Intsia bijuga has been relied upon for traditional medical treatments in different cultures, including Vietnam, for treating rheumatism, dysentery, diarrhea and urinary issues.

From sao la to the Cát Bà langur, Saigoneer’s Natural Selection series often features plant and animal species on the verge of extinction, and our takeaway is frequently “we'd better appreciate them while they are still here.” It is thus a surprise to learn that conservation efforts in Vietnam are expanding to ensure that Intsia bijuga not only survives, but thrives in the decades to come.

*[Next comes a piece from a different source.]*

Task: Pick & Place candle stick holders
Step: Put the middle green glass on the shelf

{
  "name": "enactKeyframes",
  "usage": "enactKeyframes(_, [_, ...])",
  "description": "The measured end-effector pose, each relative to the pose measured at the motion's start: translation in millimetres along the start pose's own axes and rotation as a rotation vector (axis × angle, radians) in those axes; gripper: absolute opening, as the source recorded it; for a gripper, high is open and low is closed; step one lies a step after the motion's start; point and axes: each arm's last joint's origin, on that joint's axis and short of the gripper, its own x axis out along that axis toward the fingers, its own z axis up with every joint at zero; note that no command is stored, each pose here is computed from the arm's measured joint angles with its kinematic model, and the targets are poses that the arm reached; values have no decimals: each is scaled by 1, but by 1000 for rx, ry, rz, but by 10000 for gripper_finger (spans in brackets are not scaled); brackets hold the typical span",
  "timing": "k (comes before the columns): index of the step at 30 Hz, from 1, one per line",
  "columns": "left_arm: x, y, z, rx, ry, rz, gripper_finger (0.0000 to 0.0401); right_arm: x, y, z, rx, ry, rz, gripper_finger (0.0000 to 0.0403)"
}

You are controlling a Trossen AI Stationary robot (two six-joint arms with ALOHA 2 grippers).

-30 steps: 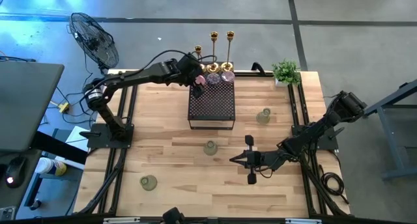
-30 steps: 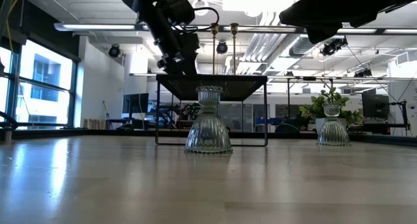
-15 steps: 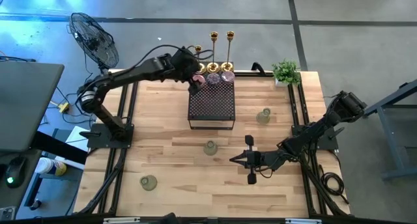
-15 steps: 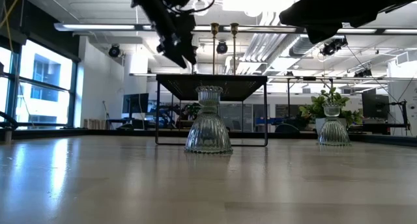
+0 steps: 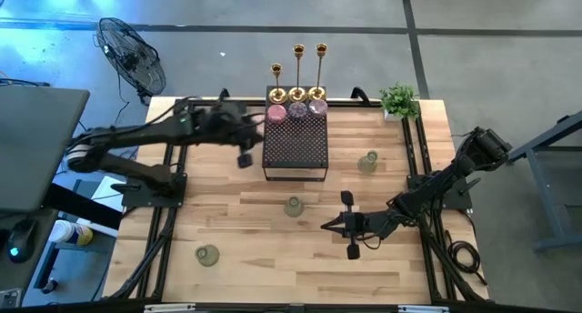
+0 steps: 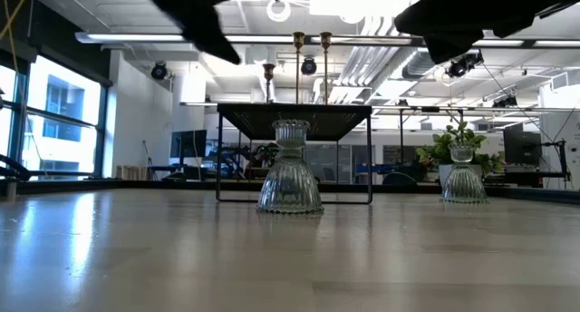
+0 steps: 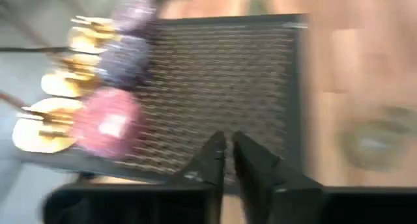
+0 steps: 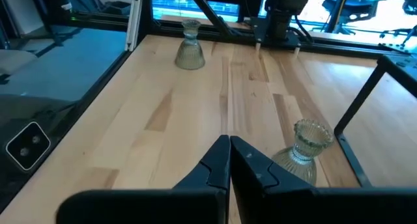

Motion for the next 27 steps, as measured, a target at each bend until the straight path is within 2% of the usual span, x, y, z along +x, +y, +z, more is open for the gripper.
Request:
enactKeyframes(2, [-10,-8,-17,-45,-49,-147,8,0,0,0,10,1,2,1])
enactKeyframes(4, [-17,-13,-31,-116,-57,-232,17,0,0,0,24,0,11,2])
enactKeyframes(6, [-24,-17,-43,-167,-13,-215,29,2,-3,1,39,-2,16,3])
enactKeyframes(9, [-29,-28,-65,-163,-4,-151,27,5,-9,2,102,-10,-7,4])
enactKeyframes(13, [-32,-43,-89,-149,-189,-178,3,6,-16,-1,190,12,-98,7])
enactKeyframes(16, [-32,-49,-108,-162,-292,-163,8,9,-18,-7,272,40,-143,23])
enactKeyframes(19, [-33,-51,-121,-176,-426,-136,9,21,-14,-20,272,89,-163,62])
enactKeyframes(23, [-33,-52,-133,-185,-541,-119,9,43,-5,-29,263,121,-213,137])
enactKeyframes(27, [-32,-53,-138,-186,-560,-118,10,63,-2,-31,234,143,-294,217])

MangLub is a social enterprise group that plants mangroves in the Mekong Delta to prevent soil erosion and guard against the damaging effects of storms. Two years ago, they noticed a single wild gõ nước tree which made them curious about the species in the greater region. They discovered that there are less than 100 growing in Trà Vinh, and they had completely disappeared from nearby coastal provinces such as Long An, Tiền Giang, Bến Tre, Sóc Trăng and Bạc Liêu. MangLub was eager to see if they could do something while there was still time.

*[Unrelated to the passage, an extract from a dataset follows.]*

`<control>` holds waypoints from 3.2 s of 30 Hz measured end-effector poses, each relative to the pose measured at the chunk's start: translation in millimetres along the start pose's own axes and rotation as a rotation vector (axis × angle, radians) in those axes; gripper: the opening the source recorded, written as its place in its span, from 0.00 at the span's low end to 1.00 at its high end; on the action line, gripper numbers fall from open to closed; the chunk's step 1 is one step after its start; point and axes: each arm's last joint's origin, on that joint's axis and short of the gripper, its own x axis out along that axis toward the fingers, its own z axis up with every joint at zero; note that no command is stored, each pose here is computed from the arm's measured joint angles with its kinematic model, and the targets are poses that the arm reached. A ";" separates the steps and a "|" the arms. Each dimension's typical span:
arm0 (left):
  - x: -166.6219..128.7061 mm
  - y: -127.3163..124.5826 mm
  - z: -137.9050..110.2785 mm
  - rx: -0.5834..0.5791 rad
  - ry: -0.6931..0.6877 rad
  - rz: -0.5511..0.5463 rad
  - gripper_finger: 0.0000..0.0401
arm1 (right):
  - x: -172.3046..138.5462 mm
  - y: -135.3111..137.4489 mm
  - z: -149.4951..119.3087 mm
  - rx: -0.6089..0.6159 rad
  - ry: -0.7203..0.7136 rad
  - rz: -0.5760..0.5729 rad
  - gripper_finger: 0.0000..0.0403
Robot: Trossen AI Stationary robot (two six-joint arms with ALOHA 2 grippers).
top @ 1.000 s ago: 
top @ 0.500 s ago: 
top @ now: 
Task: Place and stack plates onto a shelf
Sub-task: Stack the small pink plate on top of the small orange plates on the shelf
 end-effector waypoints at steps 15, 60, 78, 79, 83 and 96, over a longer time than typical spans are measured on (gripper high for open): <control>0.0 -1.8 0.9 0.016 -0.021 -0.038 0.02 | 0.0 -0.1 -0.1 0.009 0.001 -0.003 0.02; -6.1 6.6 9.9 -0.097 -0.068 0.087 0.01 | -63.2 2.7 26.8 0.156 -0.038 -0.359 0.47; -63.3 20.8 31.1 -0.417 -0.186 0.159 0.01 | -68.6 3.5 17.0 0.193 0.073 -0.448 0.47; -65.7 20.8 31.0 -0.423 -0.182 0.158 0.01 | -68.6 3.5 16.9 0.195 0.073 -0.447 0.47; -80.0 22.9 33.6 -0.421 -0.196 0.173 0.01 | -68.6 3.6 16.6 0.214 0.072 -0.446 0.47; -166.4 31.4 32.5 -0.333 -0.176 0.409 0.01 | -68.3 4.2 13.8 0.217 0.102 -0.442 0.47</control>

Not only would the planting efforts coincide with their other work and improve the overall health of mangrove ecosystems, benefiting humans, plants and animals alike, but it could serve as an inspirational model for local children to teach them about the importance and potential of conservation. They hoped their modest start would be noticed by other groups and governments and gain momentum.

In April of 2021, MangLub inked the paperwork to officially launch their Intsia bijuga conservation efforts with the establishment of a nursery in Trà Vinh’s Long Vĩnh Commune under the sponsorship of SK Innovation. It then took a month to gather seeds with the help of provincial forestry experts. The government also helped when, a year later, the seedlings were ready to be planted under the sponsorship of GEMALINK by keeping them at their station where they could be safeguarded. And this year, they are expanding their partnerships to include work with the United Way and a foundation in France while continuing planting programs with the assistance of SK Innovation. MangLub is also exploring different varieties of trees to plant, such as Rhizophora apiculata.

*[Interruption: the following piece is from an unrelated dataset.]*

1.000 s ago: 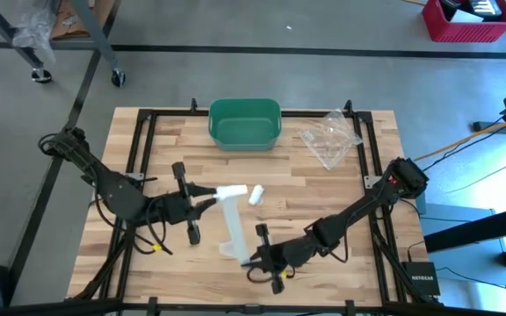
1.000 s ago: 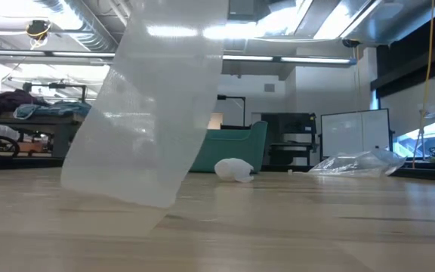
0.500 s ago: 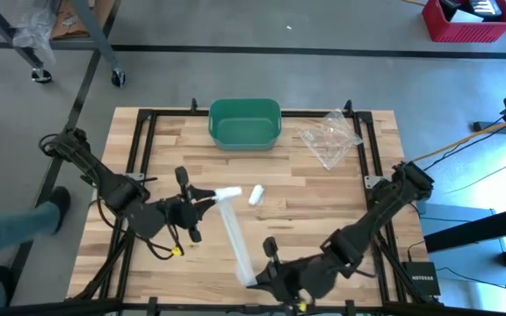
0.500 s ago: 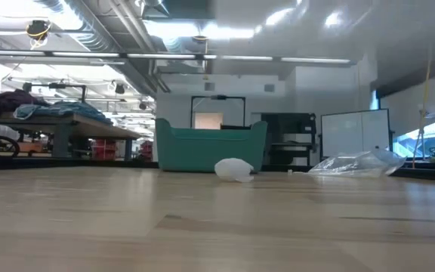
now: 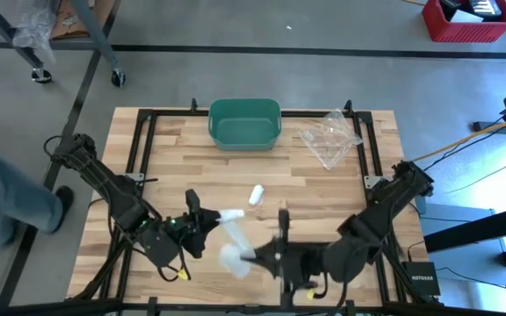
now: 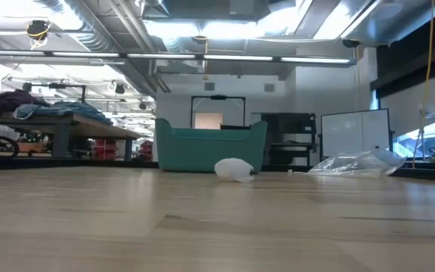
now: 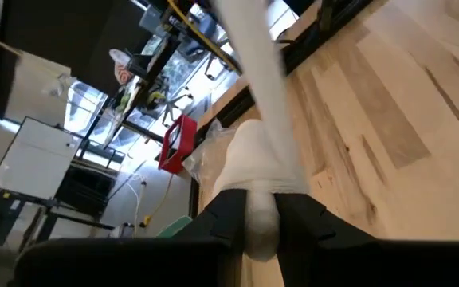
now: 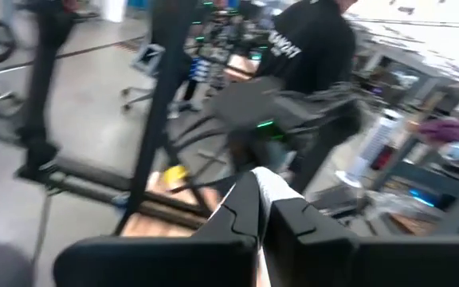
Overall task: Roll bandage
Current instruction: Roll the bottom white bandage
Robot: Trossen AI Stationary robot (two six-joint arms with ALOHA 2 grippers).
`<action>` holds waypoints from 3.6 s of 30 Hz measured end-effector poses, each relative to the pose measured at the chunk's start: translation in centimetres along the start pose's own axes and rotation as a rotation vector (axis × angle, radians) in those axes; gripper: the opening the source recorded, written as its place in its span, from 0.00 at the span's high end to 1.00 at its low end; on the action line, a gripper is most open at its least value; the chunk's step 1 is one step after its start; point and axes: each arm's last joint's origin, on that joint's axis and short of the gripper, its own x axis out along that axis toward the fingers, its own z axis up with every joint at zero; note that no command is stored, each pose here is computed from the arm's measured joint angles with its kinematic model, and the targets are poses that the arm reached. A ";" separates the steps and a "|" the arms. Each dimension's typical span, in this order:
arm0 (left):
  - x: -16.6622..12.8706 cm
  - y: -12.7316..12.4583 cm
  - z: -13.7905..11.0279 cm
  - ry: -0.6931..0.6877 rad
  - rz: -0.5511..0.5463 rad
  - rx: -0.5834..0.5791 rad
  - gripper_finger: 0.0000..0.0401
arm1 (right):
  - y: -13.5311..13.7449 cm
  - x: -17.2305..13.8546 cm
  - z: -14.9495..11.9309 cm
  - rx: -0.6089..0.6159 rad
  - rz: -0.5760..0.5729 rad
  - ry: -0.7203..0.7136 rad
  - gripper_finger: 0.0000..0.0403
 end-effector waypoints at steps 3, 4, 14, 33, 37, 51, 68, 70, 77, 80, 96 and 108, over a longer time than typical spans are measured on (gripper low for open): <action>-0.2 -0.4 0.1 -0.007 -0.010 0.009 0.90 | -2.1 0.1 1.3 0.020 -0.080 -0.004 0.98; -0.2 -0.5 0.1 -0.011 -0.017 0.008 0.90 | -3.0 0.2 1.7 0.029 -0.101 -0.007 0.98; -0.3 -1.3 0.1 -0.020 -0.087 0.015 0.90 | -12.1 0.9 3.0 0.094 -0.253 0.055 0.98; -0.5 -1.8 0.5 -0.084 -0.230 -0.075 0.90 | -23.0 6.7 -9.7 0.391 -0.227 0.450 0.75; -0.6 -1.9 0.5 -0.089 -0.262 -0.086 0.90 | -21.9 7.8 -13.5 0.408 -0.114 0.554 0.57; 0.1 -1.9 -0.3 -0.017 -0.331 -0.181 0.90 | -21.1 6.9 -13.3 0.419 0.140 0.616 0.38; -1.1 -1.6 0.2 0.014 -0.790 -0.634 0.90 | -20.3 6.0 -15.4 0.254 0.251 0.794 0.38; -1.1 -1.6 0.2 0.020 -0.791 -0.652 0.90 | -19.6 5.5 -15.5 0.284 0.332 0.846 0.38; -0.7 -1.4 0.1 0.048 -0.773 -0.712 0.90 | -14.5 3.9 -15.5 0.252 0.493 0.950 0.38; -0.7 -1.4 0.1 0.057 -0.768 -0.726 0.90 | -12.3 3.1 -15.8 0.219 0.519 0.833 0.38; 1.0 -0.2 -0.2 0.039 -0.659 -0.740 0.90 | -5.2 3.3 -20.2 0.382 0.382 -0.135 0.38; 1.1 -0.1 -0.1 0.018 -0.626 -0.719 0.90 | -5.3 4.3 -19.9 0.346 0.303 -0.033 0.38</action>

Educating the public is a critical part of MangLub's efforts, which includes ecotours that invite participants to experience planting and tending trees

Educating the public is a critical part of MangLub’s efforts, as exemplified by programs such as their Mangrove Planting Experience (MPE), an ecotour of sorts that invites participants to experience the planting and tending of trees. Older members of the local community are pleasantly surprised to see the return of a species that some of them hadn’t seen since their childhoods. If MangLub and their partners are successful, the tree may again be used in traditional medicines that replace or supplement hospitals and drug stores.

The thrills of learning about new plants and animals nowadays is often accompanied by acknowledging the sobering reality that many of earth’s fascinating organisms are in decline. But gõ nước offers a glimmer of hope. Not only are efforts being made to bring it back into areas it has nearly vanished from, but such activities may help inspire people to work as better stewards for all sorts of plants, animals and ecosystems.